We say that the matrix $B$ is ill-conditioned. The condition number of a full-rank matrix is the ratio $\sigma_1 / \sigma_r = \sigma_\max / \sigma_\min$ of largest to smallest singular value. It is computed in Julia by the cond function:

In [18]:

σ[1]/σ[2]

Out[18]:

1004.0090039930228

In [19]:

cond(B) # same thing: the condition number of B

Out[19]:

1004.0090039930228

If we plot what $B$ does to a circle, it almost projects it to a line. The output ellipse is so thin we can't really see it is an ellipse.

In [20]:

Θ = range(0,2π, length=200)
V = [[cos(θ),sin(θ)] for θ in Θ]
U = [B*v for v in V]
Vx, Vy = first.(V), last.(V)
Ux, Uy = first.(U), last.(U)
plot(Vx,Vy, "r--")
plot(Ux,Uy, "b--")

axis("square")
xlim(-4,4)
ylim(-4,4)
legend(["input circle", "output ellipse"])
title("inputs and outputs of ill-conditioned B")

Out[20]:

PyObject Text(0.5, 1.0, 'inputs and outputs of ill-conditioned B')

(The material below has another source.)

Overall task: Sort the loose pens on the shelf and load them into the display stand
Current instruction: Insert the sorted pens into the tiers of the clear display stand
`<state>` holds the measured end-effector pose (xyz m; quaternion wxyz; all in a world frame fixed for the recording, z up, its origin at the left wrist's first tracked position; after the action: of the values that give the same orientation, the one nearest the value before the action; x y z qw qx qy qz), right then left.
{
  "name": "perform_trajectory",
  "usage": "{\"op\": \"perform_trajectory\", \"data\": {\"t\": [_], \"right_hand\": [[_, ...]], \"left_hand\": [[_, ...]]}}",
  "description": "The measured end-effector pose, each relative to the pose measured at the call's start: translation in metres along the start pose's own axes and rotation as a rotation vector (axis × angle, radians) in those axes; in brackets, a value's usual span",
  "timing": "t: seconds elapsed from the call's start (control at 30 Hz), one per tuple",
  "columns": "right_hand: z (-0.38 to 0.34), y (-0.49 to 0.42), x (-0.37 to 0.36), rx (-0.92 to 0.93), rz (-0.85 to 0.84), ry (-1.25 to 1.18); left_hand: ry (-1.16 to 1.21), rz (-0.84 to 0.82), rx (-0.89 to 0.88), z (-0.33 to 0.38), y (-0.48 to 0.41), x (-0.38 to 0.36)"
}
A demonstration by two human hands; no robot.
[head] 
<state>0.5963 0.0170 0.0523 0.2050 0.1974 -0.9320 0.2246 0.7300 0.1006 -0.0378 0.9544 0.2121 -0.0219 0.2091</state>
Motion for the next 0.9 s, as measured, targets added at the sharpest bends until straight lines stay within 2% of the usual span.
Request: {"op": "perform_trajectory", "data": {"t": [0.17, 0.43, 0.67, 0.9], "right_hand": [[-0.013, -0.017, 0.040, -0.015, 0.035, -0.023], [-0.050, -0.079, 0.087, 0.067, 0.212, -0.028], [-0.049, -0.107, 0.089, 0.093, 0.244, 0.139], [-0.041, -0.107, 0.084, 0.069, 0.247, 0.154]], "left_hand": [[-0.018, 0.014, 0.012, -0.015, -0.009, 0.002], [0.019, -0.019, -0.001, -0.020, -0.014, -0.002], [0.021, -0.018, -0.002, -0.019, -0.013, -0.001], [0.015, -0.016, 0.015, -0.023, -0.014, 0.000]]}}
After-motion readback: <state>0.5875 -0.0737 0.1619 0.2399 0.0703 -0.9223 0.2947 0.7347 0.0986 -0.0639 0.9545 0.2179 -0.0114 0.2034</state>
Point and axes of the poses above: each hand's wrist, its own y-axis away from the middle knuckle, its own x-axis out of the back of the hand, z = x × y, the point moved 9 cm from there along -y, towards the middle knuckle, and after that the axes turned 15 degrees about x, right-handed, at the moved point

So, $B$ is almost the rank-1 matrix $\tilde{B} = \sigma_1 u_1 v_1^T$:

In [21]:

U,σ,V = svd(B)
B̃ = σ[1] * U[:,1] * V[:,1]' # "best" rank-1 approximation to B

Out[21]:

2×2 Matrix{Float64}:
 0.997999  2.001
 1.00199   2.00901

In [22]:

B̃ - B

Out[22]:

2×2 Matrix{Float64}:
 -0.00200098   0.000997992
  0.00199301  -0.000994014

What happens if we blindly try to solve $Bx = b$ without knowing this fact?

First, because $B$ is nearly singular, $x = B^{-1} b$ tends to be pretty large for most $b$: we almost divided by zero:

In [23]:

x = B \ [1, 2]

Out[23]:

2-element Vector{Float64}:
 -199.00000000000426
  100.00000000000213

Second, the result can be hugely sensitive to small changes in b:

In [24]:

B \ [1, 1]

Out[24]:

2-element Vector{Float64}:
 1.0
 0.0

In [25]:

B \ [1, 1.01]

Out[25]:

2-element Vector{Float64}:
 -1.0000000000000444
  1.0000000000000222

This is a general problem with "ill-conditioned" (nearly singular) systems of equations: the results can be very sensitive to tiny errors in the inputs (or to tiny roundoff errors during the computation).